Action item: The answer must consist of every line from the data that holds the string "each".

Data block:
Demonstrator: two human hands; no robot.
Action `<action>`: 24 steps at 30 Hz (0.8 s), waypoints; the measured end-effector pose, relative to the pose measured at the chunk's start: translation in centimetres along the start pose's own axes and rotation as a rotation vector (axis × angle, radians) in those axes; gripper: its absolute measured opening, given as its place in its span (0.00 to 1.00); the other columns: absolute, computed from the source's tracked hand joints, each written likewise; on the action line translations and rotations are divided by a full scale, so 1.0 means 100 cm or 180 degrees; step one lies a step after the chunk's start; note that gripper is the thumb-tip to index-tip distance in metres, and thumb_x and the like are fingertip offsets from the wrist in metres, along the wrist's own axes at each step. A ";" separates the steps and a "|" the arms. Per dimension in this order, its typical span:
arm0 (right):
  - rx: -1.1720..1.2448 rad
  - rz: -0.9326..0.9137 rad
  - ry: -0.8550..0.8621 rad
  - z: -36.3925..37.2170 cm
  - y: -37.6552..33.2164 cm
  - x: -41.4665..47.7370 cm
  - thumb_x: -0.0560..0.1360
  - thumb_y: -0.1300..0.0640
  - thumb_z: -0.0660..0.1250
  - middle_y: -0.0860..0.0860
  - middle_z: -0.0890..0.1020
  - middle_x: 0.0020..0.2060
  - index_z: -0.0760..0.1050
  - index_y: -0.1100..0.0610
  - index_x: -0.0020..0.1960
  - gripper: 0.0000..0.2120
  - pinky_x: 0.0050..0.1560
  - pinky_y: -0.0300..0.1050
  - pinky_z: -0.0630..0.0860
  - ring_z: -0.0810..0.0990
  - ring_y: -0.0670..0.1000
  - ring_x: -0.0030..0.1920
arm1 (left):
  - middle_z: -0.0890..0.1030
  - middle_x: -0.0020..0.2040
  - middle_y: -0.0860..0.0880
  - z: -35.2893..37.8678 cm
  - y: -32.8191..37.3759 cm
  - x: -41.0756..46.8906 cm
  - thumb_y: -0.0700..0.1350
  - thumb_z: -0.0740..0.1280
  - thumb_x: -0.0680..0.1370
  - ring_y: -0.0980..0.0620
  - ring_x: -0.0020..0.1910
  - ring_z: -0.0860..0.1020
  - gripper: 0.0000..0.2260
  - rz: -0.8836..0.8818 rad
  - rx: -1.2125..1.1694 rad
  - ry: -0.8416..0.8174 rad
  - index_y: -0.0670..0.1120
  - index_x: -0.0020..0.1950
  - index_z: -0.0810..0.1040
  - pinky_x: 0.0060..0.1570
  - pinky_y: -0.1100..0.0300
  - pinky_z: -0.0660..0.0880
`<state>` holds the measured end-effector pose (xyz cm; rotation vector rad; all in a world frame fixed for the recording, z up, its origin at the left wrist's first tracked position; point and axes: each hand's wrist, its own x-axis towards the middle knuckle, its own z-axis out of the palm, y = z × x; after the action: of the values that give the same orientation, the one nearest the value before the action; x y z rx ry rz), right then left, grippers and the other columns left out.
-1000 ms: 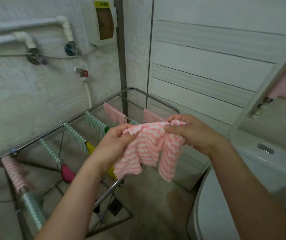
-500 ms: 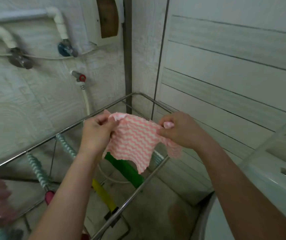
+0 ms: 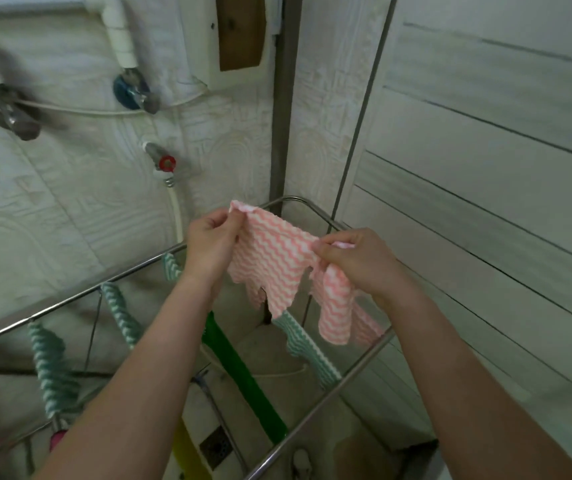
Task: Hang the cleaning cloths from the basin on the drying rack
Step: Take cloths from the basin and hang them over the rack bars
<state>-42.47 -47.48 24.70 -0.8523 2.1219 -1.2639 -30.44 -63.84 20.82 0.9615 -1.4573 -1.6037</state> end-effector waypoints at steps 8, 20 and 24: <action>0.0307 0.0170 -0.0309 0.013 0.038 0.069 0.74 0.56 0.69 0.49 0.85 0.36 0.84 0.54 0.46 0.05 0.35 0.36 0.72 0.81 0.46 0.37 | 0.81 0.34 0.55 0.030 -0.038 0.070 0.42 0.69 0.75 0.59 0.35 0.76 0.03 0.0330 0.0484 0.0327 0.47 0.43 0.83 0.40 0.62 0.73; 0.0585 0.0762 -0.0513 0.040 0.089 0.154 0.74 0.59 0.69 0.51 0.84 0.41 0.82 0.54 0.45 0.04 0.43 0.40 0.76 0.81 0.50 0.43 | 0.84 0.42 0.48 0.059 -0.095 0.168 0.47 0.66 0.77 0.49 0.42 0.81 0.08 0.0360 0.2226 0.0305 0.46 0.49 0.83 0.46 0.61 0.75; 0.0278 0.0539 -0.0509 0.042 0.092 0.170 0.74 0.57 0.67 0.51 0.83 0.37 0.80 0.50 0.36 0.09 0.45 0.47 0.77 0.81 0.52 0.42 | 0.84 0.37 0.45 0.070 -0.103 0.187 0.46 0.65 0.78 0.46 0.36 0.83 0.07 0.0219 0.2114 0.0137 0.48 0.44 0.82 0.45 0.51 0.80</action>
<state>-53.14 -59.05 12.69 -0.6963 1.9535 -1.1526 -45.31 -76.91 10.26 1.2734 -2.0175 -1.0419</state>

Response to the exercise:
Action `<action>`: 24 steps at 30 Hz (0.8 s), waypoints; the measured end-effector pose, relative to the pose measured at the chunk's start: translation in centimetres along the start pose's own axes and rotation as a rotation vector (axis × angle, radians) in those axes; gripper: its absolute measured opening, given as its place in its span (0.00 to 1.00); the other columns: absolute, computed from the source's tracked hand joints, each written likewise; on the action line translations and rotations are divided by a full scale, so 1.0 means 100 cm or 180 degrees; step one lies a step after the chunk's start; note that gripper is the thumb-tip to index-tip distance in metres, and thumb_x and the like are fingertip offsets from the wrist in metres, along the wrist's own axes at each step. A ";" separates the steps and a "|" the arms. Per dimension in this order, its typical span:
`<state>` holds the measured end-effector pose (xyz cm; rotation vector rad; all in a world frame fixed for the recording, z up, its origin at the left wrist's first tracked position; point and axes: each hand's wrist, its own x-axis towards the middle knuckle, its own z-axis out of the palm, y = z × x; after the action: of the values that give the same orientation, the one nearest the value before the action; x y z rx ry rz), right then left, grippers and the other columns left out.

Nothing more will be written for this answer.